**TASK PROMPT**
An exact printout of all the entries is required.

**RECORDS SUPPLIED**
%%
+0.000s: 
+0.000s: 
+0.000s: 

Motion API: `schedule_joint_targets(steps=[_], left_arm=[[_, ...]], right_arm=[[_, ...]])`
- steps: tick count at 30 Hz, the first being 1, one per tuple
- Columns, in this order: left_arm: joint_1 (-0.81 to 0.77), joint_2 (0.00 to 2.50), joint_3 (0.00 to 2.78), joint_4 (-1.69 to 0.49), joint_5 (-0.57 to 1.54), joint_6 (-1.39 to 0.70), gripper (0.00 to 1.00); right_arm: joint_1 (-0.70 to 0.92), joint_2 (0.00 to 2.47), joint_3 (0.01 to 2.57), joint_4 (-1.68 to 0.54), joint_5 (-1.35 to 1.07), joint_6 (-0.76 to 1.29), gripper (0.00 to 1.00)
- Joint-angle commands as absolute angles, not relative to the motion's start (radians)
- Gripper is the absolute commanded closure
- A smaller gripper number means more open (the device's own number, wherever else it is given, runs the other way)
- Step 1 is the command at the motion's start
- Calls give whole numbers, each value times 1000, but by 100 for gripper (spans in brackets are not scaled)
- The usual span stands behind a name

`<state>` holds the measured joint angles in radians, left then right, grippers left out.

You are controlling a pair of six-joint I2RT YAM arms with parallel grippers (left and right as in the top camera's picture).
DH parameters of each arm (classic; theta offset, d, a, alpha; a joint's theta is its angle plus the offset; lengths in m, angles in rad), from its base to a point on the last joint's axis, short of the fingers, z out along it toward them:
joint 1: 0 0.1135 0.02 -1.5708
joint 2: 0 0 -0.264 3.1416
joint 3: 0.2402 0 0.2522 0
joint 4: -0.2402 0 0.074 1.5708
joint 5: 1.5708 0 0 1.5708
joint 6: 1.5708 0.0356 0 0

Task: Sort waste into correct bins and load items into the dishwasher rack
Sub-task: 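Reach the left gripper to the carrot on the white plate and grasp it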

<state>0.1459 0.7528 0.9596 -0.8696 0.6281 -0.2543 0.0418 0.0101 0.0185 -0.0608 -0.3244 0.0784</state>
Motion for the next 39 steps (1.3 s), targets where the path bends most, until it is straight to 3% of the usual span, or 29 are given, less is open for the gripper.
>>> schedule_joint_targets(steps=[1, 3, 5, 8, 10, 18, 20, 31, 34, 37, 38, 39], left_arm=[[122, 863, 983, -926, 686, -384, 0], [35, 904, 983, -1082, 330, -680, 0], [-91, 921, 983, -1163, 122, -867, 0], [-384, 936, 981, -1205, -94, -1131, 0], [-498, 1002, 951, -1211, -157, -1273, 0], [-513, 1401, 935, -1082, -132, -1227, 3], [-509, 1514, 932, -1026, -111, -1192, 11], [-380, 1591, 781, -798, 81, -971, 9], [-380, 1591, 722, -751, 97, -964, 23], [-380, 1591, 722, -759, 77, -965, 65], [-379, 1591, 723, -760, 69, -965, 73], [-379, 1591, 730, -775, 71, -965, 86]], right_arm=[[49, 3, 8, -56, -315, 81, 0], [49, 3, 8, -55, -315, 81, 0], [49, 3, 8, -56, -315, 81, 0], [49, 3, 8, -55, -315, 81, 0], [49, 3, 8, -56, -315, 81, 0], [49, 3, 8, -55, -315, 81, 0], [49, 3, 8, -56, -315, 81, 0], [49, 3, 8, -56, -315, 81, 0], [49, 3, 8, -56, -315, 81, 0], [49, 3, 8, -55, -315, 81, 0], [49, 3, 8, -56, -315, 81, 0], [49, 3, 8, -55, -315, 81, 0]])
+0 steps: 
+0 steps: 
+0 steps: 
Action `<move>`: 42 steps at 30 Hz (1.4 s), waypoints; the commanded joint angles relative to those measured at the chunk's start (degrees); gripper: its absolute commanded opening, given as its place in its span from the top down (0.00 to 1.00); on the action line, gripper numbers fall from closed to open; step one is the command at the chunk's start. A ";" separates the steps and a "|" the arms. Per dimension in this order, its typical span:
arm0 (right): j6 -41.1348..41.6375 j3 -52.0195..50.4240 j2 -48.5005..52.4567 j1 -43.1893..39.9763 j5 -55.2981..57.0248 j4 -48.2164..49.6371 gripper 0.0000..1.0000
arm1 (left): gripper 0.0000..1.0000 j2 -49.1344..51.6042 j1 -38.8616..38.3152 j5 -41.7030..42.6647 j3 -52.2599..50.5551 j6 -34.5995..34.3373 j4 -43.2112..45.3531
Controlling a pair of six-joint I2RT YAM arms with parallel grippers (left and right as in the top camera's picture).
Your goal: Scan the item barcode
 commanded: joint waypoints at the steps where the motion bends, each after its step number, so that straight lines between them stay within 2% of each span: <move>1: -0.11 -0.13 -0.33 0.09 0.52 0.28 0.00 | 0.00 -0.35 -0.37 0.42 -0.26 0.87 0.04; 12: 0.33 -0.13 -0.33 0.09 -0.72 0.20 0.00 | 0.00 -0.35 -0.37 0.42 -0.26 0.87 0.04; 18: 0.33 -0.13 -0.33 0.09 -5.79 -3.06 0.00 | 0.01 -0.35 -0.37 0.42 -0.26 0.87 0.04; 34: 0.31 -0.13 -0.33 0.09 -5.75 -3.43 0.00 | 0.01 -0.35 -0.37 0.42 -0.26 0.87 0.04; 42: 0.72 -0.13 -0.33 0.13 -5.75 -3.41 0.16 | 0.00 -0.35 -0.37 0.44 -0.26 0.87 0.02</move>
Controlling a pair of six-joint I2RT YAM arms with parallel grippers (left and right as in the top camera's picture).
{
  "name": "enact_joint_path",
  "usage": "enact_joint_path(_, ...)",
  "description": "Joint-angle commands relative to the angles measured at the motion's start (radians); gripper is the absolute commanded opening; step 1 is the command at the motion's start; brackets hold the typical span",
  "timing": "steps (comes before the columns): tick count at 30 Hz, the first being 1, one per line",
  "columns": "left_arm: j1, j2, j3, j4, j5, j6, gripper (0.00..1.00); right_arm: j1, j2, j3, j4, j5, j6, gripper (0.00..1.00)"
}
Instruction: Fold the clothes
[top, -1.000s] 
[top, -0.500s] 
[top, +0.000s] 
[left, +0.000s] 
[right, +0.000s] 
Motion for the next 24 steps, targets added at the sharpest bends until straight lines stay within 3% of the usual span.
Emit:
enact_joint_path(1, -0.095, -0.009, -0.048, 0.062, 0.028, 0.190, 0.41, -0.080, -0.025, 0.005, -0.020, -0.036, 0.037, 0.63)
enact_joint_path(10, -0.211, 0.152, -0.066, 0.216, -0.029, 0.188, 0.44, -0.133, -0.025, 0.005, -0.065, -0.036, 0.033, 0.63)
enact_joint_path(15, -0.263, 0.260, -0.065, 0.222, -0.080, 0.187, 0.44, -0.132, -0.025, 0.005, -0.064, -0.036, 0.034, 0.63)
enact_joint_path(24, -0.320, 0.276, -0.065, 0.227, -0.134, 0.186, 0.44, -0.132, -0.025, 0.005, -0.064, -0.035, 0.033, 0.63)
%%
**SOLUTION BELOW**
+0.000s: 
+0.000s: 
+0.000s: 

Motion API: `schedule_joint_targets(steps=[_], left_arm=[[_, ...]], right_arm=[[_, ...]])`
- steps: tick count at 30 Hz, the first being 1, one per tuple
- Columns, in this order: left_arm: joint_1 (-0.81 to 0.77), joint_2 (0.00 to 2.50), joint_3 (0.00 to 2.78), joint_4 (-1.69 to 0.49), joint_5 (-0.57 to 1.54), joint_6 (-1.39 to 0.70), gripper (0.00 to 1.00); right_arm: joint_1 (-0.70 to 0.92), joint_2 (0.00 to 2.47), joint_3 (0.01 to 2.57), joint_4 (-1.68 to 0.54), joint_5 (-1.35 to 1.07), joint_6 (-0.76 to 1.29), gripper (0.00 to 1.00)
- Joint-angle commands as absolute angles, not relative to the motion's start (radians)
- Gripper is the absolute commanded closure
- A smaller gripper number means more open (the device's own number, wherever else it is given, runs the other way)
- Step 1 is the command at the motion's start
- Calls give whole numbers, each value times 1000, but by 100 for gripper (spans in brackets are not scaled)
- The usual span stands behind a name

`<state>` holds the measured joint angles in radians, left then right, grippers left out.

You are controlling a pair of six-joint I2RT YAM arms with parallel grippers (left and right as in the top camera's picture).
DH parameters of each arm (classic; theta offset, d, a, alpha; a joint's theta is its angle plus the offset; lengths in m, angles in rad), from its base to a point on the last joint's axis, short of the fingers, z out along it toward them:
joint 1: 0 0.1135 0.02 -1.5708
joint 2: 0 0 -0.264 3.1416
joint 3: 0.2402 0 0.2522 0
joint 4: -0.2402 0 0.074 1.5708
joint 5: 1.5708 0 0 1.5708
joint 6: 1.5708 0.0356 0 0

Task: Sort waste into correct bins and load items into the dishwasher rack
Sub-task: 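Reach the left gripper to the carrot on the white plate and grasp it
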
<state>0.1459 0.7528 0.9596 -0.8696 0.6281 -0.2543 0.0418 0.0101 0.0185 -0.0608 -0.3244 0.0784</state>
Motion for the next 39 steps (1.3 s), targets where the path bends most, until it is straight to 3% of the usual span, or 29 are given, less is open for the gripper.
>>> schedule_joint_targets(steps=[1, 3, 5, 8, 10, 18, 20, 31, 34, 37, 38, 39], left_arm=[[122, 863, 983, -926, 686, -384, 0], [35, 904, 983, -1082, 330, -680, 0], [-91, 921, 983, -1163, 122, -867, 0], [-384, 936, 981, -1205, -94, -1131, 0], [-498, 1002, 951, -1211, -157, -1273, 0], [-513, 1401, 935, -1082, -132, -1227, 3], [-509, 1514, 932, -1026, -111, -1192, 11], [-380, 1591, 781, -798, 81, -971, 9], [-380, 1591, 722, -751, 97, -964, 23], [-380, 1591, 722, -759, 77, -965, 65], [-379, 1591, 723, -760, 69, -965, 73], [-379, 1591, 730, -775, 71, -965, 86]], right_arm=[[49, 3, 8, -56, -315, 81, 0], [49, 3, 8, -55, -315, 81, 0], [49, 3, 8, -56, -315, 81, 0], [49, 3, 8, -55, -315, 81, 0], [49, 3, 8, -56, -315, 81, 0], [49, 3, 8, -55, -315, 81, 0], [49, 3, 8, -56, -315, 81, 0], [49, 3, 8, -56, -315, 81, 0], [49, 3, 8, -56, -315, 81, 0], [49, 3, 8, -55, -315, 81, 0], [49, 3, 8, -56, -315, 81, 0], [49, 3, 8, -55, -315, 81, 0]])
+0 steps: 
+0 steps: 
+0 steps: 
Action `<move>`: 42 steps at 30 Hz (1.4 s), waypoints; the commanded joint angles relative to those measured at the chunk's start (degrees); gripper: its absolute commanded opening, given as its place in its span from the top down (0.00 to 1.00); on the action line, gripper numbers fall from closed to open; step one is the command at the chunk's start. A ";" separates the steps and a "|" the arms. Per dimension in this order, its typical span:
arm0 (right): j6 -41.1348..41.6375 j3 -52.0195..50.4240 j2 -48.5005..52.4567 j1 -43.1893..39.9763 j5 -55.2981..57.0248 j4 -48.2164..49.6371 gripper 0.0000..1.0000
arm1 (left): gripper 0.0000..1.0000 j2 -49.1344..51.6042 j1 -38.8616..38.3152 j5 -41.7030..42.6647 j3 -52.2599..50.5551 j6 -34.5995..34.3373 j4 -43.2112..45.3531
Controlling a pair of six-joint I2RT YAM arms with parallel grippers (left and right as in the top camera's picture).
Your goal: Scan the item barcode
 commanded: joint waypoints at the steps where the motion bends, each after its step number, so that straight lines between them stay within 2% of each span: <move>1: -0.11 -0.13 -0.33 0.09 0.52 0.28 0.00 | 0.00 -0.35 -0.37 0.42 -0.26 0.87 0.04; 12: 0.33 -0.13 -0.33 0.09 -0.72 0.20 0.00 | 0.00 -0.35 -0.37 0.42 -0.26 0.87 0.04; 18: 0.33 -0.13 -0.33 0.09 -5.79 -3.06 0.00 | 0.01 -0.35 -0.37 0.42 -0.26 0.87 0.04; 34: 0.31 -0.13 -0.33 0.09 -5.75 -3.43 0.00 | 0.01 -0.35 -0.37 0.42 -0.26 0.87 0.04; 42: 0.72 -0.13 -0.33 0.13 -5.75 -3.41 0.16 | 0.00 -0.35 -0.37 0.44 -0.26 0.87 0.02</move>
Controlling a pair of six-joint I2RT YAM arms with parallel grippers (left and right as in the top camera's picture).
{
  "name": "enact_joint_path",
  "usage": "enact_joint_path(_, ...)",
  "description": "Joint-angle commands relative to the angles measured at the motion's start (radians); gripper is the absolute commanded opening; step 1 is the command at the motion's start; brackets hold the typical span",
  "timing": "steps (comes before the columns): tick count at 30 Hz, the first being 1, one per line",
  "columns": "left_arm: j1, j2, j3, j4, j5, j6, gripper (0.00..1.00); right_arm: j1, j2, j3, j4, j5, j6, gripper (0.00..1.00)"
}
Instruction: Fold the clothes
[top, -1.000s] 
[top, -0.500s] 
[top, +0.000s] 
[left, +0.000s] 
[right, +0.000s] 
Motion for the next 24 steps, targets added at the sharpest bends until straight lines stay within 3% of the usual span.
Emit:
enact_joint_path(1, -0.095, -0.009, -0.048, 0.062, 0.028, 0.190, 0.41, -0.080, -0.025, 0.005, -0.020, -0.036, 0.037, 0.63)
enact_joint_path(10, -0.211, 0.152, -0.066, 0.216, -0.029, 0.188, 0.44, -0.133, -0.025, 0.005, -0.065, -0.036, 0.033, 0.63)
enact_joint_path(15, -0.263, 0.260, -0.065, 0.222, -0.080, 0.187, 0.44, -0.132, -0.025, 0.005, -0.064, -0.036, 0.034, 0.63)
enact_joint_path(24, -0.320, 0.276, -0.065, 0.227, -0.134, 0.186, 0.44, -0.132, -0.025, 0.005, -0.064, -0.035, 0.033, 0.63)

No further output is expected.